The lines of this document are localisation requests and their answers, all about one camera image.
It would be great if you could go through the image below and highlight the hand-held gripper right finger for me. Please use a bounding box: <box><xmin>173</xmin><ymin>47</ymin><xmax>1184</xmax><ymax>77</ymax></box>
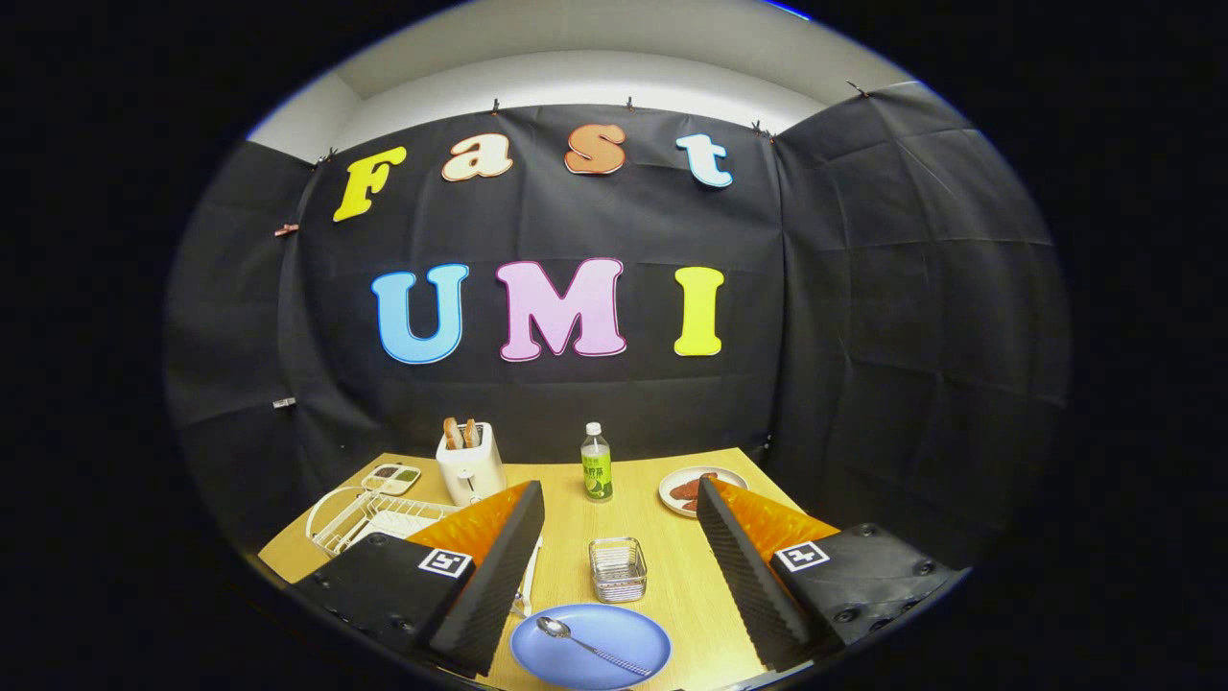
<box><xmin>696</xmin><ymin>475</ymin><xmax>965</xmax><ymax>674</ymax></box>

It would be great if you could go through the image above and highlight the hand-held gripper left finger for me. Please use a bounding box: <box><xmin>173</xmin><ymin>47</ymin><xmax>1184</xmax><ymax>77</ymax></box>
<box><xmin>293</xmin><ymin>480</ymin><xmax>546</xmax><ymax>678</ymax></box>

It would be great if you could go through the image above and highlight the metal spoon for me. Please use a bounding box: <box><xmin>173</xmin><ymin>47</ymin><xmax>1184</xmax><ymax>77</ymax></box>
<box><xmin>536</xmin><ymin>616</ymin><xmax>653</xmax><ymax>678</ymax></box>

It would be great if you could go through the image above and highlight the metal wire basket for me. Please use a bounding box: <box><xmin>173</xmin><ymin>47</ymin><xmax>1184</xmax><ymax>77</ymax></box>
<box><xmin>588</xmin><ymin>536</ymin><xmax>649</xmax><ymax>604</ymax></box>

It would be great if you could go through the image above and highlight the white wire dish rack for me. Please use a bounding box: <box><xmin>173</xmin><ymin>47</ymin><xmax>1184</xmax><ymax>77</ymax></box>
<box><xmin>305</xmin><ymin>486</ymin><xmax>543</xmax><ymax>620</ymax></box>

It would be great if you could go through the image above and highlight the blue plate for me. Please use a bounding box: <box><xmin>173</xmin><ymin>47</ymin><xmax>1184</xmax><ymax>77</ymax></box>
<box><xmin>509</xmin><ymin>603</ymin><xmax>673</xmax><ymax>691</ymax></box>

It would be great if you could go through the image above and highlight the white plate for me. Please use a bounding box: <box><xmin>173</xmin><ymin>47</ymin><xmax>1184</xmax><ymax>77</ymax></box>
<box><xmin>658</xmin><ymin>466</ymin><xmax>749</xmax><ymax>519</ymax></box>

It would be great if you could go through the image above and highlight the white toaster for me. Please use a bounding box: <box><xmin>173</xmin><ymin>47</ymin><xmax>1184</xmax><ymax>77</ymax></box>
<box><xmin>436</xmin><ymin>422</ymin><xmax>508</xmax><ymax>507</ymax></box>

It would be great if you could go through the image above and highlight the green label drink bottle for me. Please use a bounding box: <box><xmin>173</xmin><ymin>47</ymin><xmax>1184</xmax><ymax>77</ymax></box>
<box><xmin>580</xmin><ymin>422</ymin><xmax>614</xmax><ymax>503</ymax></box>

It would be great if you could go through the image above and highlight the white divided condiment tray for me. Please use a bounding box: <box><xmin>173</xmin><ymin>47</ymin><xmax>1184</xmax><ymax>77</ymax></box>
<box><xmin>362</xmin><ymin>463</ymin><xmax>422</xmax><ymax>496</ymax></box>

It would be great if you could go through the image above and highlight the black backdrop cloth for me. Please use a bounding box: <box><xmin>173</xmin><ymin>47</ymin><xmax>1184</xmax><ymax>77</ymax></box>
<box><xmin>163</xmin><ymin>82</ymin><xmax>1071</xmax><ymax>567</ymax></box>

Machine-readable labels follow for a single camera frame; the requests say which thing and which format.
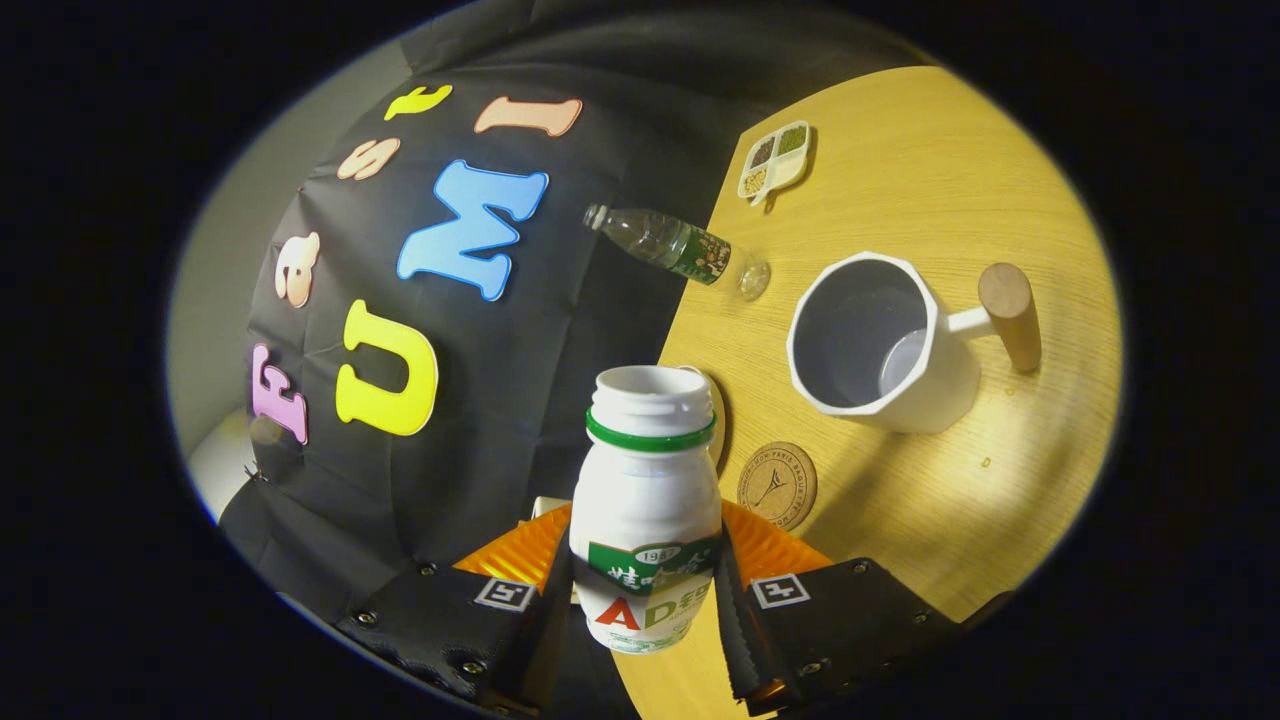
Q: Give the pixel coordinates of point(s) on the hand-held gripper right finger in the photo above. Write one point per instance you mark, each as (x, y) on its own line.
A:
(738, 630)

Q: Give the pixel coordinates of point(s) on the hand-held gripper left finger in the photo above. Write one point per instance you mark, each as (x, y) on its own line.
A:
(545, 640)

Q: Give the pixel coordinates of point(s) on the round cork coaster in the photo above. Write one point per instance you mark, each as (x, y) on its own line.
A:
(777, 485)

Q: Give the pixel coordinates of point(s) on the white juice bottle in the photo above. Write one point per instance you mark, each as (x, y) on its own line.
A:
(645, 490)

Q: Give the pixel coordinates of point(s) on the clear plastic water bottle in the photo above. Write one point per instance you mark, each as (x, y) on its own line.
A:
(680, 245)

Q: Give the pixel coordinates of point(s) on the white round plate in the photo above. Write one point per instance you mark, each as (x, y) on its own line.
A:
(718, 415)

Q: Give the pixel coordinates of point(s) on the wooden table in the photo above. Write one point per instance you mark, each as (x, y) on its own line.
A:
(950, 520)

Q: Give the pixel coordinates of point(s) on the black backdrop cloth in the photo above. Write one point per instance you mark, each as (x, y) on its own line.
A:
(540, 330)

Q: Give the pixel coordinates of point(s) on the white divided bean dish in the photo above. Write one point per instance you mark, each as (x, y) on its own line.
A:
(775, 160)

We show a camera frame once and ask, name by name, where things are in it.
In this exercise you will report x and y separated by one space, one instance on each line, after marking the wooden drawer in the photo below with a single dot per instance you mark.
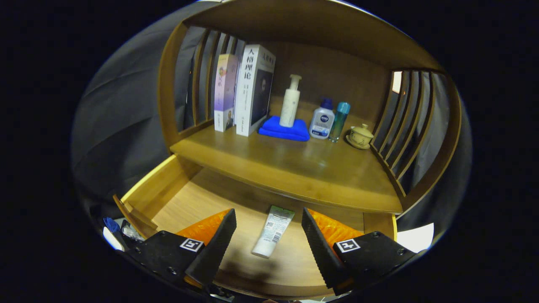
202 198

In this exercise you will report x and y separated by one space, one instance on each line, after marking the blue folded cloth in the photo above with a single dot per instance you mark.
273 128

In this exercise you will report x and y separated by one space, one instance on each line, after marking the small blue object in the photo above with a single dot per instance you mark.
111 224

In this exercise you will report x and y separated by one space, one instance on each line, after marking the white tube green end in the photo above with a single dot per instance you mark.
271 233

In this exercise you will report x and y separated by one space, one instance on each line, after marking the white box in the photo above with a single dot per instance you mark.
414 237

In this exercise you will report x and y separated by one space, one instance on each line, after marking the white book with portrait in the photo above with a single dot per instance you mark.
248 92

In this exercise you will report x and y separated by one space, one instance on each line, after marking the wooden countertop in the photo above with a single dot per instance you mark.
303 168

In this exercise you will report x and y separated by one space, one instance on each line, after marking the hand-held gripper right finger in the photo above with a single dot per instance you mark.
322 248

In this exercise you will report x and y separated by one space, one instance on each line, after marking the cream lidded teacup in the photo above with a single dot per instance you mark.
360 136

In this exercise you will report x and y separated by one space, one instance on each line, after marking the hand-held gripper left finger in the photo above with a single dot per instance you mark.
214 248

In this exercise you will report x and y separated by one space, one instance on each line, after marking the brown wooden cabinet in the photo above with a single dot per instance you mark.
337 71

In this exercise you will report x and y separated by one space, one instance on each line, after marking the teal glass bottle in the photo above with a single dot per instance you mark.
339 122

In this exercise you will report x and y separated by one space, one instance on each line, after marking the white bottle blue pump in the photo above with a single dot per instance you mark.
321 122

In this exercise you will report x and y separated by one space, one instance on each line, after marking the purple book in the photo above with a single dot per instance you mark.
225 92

______________________________

▸ Task directions
Print the material again, unchanged, without its pictures.

▸ Answer to this problem
The lines of this document are localisation requests and their answers, all about one camera image.
It would be great if you could go through the image below and highlight the hand-held gripper right finger for me. Please use a bounding box: <box><xmin>173</xmin><ymin>47</ymin><xmax>1184</xmax><ymax>77</ymax></box>
<box><xmin>696</xmin><ymin>475</ymin><xmax>965</xmax><ymax>674</ymax></box>

It would be great if you could go through the image above and highlight the hand-held gripper left finger for me. Please use a bounding box: <box><xmin>173</xmin><ymin>47</ymin><xmax>1184</xmax><ymax>77</ymax></box>
<box><xmin>293</xmin><ymin>480</ymin><xmax>546</xmax><ymax>678</ymax></box>

It would be great if you could go through the image above and highlight the metal spoon for me. Please use a bounding box: <box><xmin>173</xmin><ymin>47</ymin><xmax>1184</xmax><ymax>77</ymax></box>
<box><xmin>536</xmin><ymin>616</ymin><xmax>653</xmax><ymax>678</ymax></box>

It would be great if you could go through the image above and highlight the metal wire basket for me. Please use a bounding box: <box><xmin>173</xmin><ymin>47</ymin><xmax>1184</xmax><ymax>77</ymax></box>
<box><xmin>588</xmin><ymin>536</ymin><xmax>649</xmax><ymax>604</ymax></box>

It would be great if you could go through the image above and highlight the white wire dish rack for me. Please use a bounding box: <box><xmin>173</xmin><ymin>47</ymin><xmax>1184</xmax><ymax>77</ymax></box>
<box><xmin>305</xmin><ymin>486</ymin><xmax>543</xmax><ymax>620</ymax></box>

It would be great if you could go through the image above and highlight the blue plate for me. Please use a bounding box: <box><xmin>173</xmin><ymin>47</ymin><xmax>1184</xmax><ymax>77</ymax></box>
<box><xmin>509</xmin><ymin>603</ymin><xmax>673</xmax><ymax>691</ymax></box>

It would be great if you could go through the image above and highlight the white plate for me. Please use a bounding box: <box><xmin>173</xmin><ymin>47</ymin><xmax>1184</xmax><ymax>77</ymax></box>
<box><xmin>658</xmin><ymin>466</ymin><xmax>749</xmax><ymax>519</ymax></box>

It would be great if you could go through the image above and highlight the white toaster for me. Please use a bounding box: <box><xmin>173</xmin><ymin>47</ymin><xmax>1184</xmax><ymax>77</ymax></box>
<box><xmin>436</xmin><ymin>422</ymin><xmax>508</xmax><ymax>507</ymax></box>

It would be great if you could go through the image above and highlight the green label drink bottle for me. Please use a bounding box: <box><xmin>173</xmin><ymin>47</ymin><xmax>1184</xmax><ymax>77</ymax></box>
<box><xmin>580</xmin><ymin>422</ymin><xmax>614</xmax><ymax>503</ymax></box>

It would be great if you could go through the image above and highlight the white divided condiment tray for me. Please use a bounding box: <box><xmin>173</xmin><ymin>47</ymin><xmax>1184</xmax><ymax>77</ymax></box>
<box><xmin>362</xmin><ymin>463</ymin><xmax>422</xmax><ymax>496</ymax></box>

It would be great if you could go through the image above and highlight the black backdrop cloth for me. Please use a bounding box: <box><xmin>173</xmin><ymin>47</ymin><xmax>1184</xmax><ymax>77</ymax></box>
<box><xmin>163</xmin><ymin>82</ymin><xmax>1071</xmax><ymax>567</ymax></box>

Machine-readable labels follow for a single camera frame; the requests say which thing and which format.
Q: Give the pixel coordinates of point(s) on the hand-held gripper right finger in the photo above. Write one point per instance you mark, each as (x, y) on its own line.
A:
(738, 630)

Q: Give the pixel coordinates of point(s) on the hand-held gripper left finger in the photo above. Write one point per instance you mark, each as (x, y) on its own line.
A:
(545, 640)

Q: Give the pixel coordinates of point(s) on the round cork coaster in the photo above. Write one point per instance you mark, each as (x, y) on its own line.
A:
(777, 485)

Q: Give the pixel coordinates of point(s) on the white juice bottle in the photo above. Write one point per instance you mark, each as (x, y) on its own line.
A:
(645, 490)

Q: Give the pixel coordinates of point(s) on the clear plastic water bottle in the photo above. Write one point per instance you mark, each as (x, y) on its own line.
A:
(680, 245)

Q: Give the pixel coordinates of point(s) on the white round plate in the photo above. Write one point per instance you mark, each as (x, y) on its own line.
A:
(718, 415)

Q: Give the pixel coordinates of point(s) on the wooden table in the photo above. Write one point per instance you mark, each as (x, y) on its own line.
A:
(950, 520)

Q: Give the pixel coordinates of point(s) on the black backdrop cloth in the photo above. Write one point per instance you mark, each as (x, y) on its own line.
A:
(540, 330)

Q: Give the pixel coordinates of point(s) on the white divided bean dish in the photo above. Write one point per instance you mark, each as (x, y) on its own line.
A:
(775, 160)

We show a camera frame once and ask, name by name, where things are in it.
In this exercise you will report x and y separated by one space, one instance on each line, after marking the wooden drawer in the photo below with a single dot per instance you mark.
202 198

In this exercise you will report x and y separated by one space, one instance on each line, after marking the blue folded cloth in the photo above with a single dot per instance you mark.
273 128

In this exercise you will report x and y separated by one space, one instance on each line, after marking the small blue object in the photo above with a single dot per instance you mark.
111 224

In this exercise you will report x and y separated by one space, one instance on each line, after marking the white tube green end in the photo above with a single dot per instance you mark.
271 233

In this exercise you will report x and y separated by one space, one instance on each line, after marking the white box in the photo above with a single dot per instance you mark.
414 237

In this exercise you will report x and y separated by one space, one instance on each line, after marking the white book with portrait in the photo above with a single dot per instance you mark.
248 92

In this exercise you will report x and y separated by one space, one instance on each line, after marking the wooden countertop in the photo above with a single dot per instance you mark.
303 168

In this exercise you will report x and y separated by one space, one instance on each line, after marking the hand-held gripper right finger in the photo above with a single dot per instance you mark.
322 248

In this exercise you will report x and y separated by one space, one instance on each line, after marking the cream lidded teacup in the photo above with a single dot per instance you mark.
360 136

In this exercise you will report x and y separated by one space, one instance on each line, after marking the hand-held gripper left finger in the photo above with a single dot per instance you mark.
214 248

In this exercise you will report x and y separated by one space, one instance on each line, after marking the brown wooden cabinet in the photo above with a single dot per instance you mark.
337 71

In this exercise you will report x and y separated by one space, one instance on each line, after marking the teal glass bottle in the photo above with a single dot per instance you mark.
339 122

In this exercise you will report x and y separated by one space, one instance on each line, after marking the white bottle blue pump in the photo above with a single dot per instance you mark.
321 122

In this exercise you will report x and y separated by one space, one instance on each line, after marking the purple book in the photo above with a single dot per instance you mark.
225 92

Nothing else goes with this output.